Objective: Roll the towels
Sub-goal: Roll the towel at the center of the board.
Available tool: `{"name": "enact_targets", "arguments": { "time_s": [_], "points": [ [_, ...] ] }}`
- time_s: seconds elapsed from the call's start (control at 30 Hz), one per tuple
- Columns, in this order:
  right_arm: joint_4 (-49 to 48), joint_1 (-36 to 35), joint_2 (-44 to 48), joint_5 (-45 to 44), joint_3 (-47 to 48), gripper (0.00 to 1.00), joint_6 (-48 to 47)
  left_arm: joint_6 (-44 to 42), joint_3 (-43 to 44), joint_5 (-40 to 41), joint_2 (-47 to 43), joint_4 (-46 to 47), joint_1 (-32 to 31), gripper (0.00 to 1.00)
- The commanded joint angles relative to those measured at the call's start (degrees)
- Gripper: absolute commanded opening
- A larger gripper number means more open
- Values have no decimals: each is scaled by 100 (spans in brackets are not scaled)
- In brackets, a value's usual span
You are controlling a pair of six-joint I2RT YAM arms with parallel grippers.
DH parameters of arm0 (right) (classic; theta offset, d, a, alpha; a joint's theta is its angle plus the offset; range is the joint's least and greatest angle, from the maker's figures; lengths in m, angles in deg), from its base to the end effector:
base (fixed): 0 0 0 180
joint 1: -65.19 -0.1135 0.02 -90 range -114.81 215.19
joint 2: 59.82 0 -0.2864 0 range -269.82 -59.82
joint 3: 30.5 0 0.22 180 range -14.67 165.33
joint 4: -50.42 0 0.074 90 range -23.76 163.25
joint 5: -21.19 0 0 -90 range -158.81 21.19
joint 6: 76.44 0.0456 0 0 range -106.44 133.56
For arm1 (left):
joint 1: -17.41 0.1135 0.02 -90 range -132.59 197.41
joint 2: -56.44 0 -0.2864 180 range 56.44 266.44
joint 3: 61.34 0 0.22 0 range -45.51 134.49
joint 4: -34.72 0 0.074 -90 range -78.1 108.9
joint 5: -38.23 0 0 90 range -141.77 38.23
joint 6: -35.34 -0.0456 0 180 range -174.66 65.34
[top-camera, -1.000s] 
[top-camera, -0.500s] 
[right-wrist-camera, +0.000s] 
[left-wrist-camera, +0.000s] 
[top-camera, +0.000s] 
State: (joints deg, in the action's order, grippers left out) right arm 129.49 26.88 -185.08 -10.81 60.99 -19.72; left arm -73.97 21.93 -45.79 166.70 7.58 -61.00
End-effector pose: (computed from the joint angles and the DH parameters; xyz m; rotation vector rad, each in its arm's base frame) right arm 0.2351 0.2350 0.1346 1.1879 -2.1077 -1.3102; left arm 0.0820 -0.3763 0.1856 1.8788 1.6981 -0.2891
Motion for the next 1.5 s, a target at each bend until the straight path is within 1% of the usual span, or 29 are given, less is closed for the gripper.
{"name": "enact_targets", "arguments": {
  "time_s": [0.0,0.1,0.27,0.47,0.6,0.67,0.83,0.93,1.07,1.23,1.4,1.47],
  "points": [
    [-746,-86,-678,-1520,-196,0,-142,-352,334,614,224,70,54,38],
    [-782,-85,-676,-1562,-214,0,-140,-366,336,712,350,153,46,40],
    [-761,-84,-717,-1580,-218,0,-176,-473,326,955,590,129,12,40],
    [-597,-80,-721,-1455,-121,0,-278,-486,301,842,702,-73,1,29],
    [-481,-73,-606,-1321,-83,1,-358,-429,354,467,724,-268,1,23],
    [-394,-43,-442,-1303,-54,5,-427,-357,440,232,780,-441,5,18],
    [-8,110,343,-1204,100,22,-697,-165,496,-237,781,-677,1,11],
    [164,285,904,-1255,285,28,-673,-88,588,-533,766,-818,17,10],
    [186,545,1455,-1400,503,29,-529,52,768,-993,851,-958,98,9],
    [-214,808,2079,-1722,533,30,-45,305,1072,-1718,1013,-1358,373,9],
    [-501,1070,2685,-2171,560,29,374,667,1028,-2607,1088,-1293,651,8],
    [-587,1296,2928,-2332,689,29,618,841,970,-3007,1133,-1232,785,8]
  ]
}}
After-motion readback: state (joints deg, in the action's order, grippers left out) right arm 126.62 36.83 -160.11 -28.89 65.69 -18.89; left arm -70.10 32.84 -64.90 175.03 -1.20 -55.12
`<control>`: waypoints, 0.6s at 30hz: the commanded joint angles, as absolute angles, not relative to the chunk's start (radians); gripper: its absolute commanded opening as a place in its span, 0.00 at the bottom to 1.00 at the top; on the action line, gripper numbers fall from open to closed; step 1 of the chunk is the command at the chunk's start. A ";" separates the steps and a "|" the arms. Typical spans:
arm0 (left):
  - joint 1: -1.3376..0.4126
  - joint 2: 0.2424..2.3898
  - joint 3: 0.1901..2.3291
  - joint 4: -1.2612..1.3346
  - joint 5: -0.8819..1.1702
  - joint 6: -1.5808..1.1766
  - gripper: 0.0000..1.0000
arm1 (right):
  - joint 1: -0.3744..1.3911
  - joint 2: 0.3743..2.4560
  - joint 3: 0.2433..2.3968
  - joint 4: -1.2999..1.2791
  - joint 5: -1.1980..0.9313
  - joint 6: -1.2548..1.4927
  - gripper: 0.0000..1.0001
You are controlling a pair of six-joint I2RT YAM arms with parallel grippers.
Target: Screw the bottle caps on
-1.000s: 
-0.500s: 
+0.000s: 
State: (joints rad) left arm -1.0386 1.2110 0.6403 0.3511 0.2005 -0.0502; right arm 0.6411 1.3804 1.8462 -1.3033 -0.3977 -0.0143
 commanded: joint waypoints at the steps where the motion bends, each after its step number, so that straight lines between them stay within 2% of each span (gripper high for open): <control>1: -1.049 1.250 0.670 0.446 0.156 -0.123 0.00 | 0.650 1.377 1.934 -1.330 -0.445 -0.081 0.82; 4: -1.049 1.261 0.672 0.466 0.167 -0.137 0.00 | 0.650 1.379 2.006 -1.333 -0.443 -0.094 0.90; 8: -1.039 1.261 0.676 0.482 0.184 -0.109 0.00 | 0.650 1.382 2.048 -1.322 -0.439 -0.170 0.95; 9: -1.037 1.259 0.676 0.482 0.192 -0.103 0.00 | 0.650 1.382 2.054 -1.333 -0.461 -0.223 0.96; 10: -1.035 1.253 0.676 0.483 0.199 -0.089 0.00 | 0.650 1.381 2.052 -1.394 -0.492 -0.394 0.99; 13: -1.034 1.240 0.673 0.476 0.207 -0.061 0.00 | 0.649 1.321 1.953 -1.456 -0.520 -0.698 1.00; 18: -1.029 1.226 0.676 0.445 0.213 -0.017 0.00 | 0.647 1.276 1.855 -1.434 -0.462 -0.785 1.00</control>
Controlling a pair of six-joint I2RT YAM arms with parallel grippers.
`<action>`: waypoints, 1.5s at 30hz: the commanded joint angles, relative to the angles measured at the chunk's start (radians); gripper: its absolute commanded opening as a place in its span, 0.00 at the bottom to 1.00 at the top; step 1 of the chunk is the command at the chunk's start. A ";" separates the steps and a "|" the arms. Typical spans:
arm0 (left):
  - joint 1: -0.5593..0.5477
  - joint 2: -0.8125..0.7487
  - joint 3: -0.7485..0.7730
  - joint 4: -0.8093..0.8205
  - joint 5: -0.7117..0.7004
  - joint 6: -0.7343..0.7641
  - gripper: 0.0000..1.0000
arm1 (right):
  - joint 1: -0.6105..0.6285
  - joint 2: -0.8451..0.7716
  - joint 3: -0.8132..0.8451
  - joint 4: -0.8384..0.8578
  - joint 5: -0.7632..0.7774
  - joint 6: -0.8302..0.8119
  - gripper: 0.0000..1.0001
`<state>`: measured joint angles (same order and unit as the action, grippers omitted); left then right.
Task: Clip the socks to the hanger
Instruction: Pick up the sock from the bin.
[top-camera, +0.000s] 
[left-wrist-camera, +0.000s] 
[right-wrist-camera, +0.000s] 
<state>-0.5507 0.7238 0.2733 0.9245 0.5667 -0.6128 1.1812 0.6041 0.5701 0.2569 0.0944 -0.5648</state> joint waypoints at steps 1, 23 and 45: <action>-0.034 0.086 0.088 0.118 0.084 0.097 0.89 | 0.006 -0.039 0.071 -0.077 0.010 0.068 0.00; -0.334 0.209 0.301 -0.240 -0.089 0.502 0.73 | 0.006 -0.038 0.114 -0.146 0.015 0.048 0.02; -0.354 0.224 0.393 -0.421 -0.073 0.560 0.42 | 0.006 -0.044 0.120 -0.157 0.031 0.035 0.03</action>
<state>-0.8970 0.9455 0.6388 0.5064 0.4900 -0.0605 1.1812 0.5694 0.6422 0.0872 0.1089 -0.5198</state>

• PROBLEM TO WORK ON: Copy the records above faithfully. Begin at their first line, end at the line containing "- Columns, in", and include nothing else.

• ANSWER:
Objective: Roll the towels
Sub-goal: Roll the towel at the center of the board.
Available tool: `{"name": "enact_targets", "arguments": { "time_s": [_], "points": [ [_, ...] ] }}`
- time_s: seconds elapsed from the call's start (control at 30 Hz), one per tuple
- Columns, in this order:

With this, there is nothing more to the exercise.